O magistrado coordena o Departamento de Monitoramento e Fiscalização do Sistema Carcerário e do Sistema de Execução de Medidas Socioeducativas e também é juiz auxiliar da Presidência do CNJ, e esclareceu a função da medida. “O mutirão não é motivado por nenhuma denúncia e nem estamos aqui fazendo correição ou investigando o trabalho dos tribunais de Justiça. Trata-se de uma parceria para fortalecer a boa prática entre as instituições”, disse Martins, cujo Departamento que coordena vai executar as atividades no Pará.
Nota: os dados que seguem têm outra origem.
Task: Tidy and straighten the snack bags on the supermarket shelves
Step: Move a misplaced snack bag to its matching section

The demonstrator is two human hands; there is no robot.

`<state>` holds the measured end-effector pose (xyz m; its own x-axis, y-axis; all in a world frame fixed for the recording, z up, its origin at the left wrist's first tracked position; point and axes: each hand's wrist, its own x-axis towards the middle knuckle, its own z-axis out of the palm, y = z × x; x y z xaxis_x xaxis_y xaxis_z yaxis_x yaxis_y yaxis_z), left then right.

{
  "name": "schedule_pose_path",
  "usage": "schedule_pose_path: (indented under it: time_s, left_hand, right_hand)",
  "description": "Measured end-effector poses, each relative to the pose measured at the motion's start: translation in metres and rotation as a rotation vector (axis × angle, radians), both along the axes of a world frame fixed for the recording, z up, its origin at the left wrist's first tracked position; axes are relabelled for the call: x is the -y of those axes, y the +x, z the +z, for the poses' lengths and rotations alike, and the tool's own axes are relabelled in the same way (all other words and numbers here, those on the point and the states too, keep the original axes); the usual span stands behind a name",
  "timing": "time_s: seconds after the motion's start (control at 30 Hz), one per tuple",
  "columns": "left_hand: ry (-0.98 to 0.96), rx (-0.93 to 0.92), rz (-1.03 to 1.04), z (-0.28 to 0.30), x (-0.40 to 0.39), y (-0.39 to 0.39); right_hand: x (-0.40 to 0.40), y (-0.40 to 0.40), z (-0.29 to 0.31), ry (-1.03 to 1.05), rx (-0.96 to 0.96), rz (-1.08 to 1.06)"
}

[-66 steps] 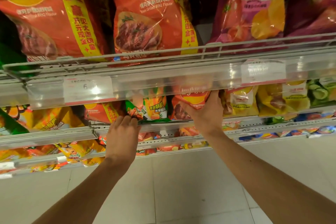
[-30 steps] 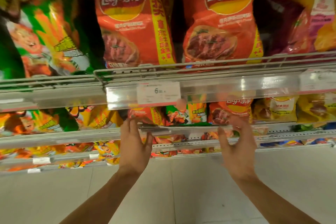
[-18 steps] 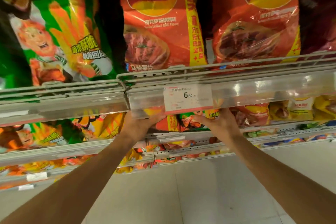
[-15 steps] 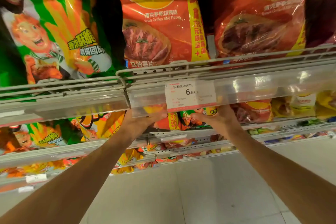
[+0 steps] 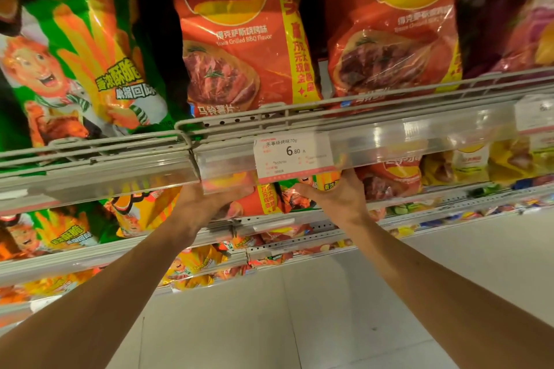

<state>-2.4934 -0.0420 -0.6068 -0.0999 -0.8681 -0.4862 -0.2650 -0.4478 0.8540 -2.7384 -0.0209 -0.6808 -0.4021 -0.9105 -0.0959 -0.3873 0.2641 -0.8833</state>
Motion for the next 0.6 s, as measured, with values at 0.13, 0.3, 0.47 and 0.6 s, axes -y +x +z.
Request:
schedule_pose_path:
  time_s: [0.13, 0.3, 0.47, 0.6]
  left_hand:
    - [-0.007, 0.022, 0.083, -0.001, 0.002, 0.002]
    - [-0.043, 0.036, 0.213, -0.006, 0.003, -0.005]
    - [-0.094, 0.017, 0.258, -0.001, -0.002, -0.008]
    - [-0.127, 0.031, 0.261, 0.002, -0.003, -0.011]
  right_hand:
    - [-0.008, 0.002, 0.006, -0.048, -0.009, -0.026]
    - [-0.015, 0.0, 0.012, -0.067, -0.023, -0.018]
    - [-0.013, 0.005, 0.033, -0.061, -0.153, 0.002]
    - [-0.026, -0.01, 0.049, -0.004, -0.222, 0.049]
O mutirão será coordenado no estado pelo juiz Eduardo Lino Bueno Fagundes, do Tribunal de Justiça do Estado do Paraná. De acordo com o titular da Superintendência do Sistema Penitenciário (Susipe), André Cunha, só em Belém cerca de três mil presos receberão assistência jurídica e terão os processos analisados. “A população carcerária de unidades prisionais da Região Metropolitana de Belém, além de outras localizadas nos municípios de Marabá, Parauapebas, Santarém, Altamira e Redenção, será atendida pela equipe do Judiciário”, comenta Cunha.
“Esta é uma ação que beneficia o sistema de Justiça criminal como um todo e, sobretudo, fortalece e potencializa os mutirões que já são feitos pelo Poder Judiciário do Pará, em parceria com a Susipe, o Ministério Público e a Defensoria Pública”, conclui o titular da Susipe, que participa da organização do mutirão em parceria com o CNJ, o Tribunal de Justiça do Estado (TJE), Ministério Público do Estado e a Defensoria Pública. O mutirão será realizado simultaneamente no estado do Matogrosso. (G1 PA).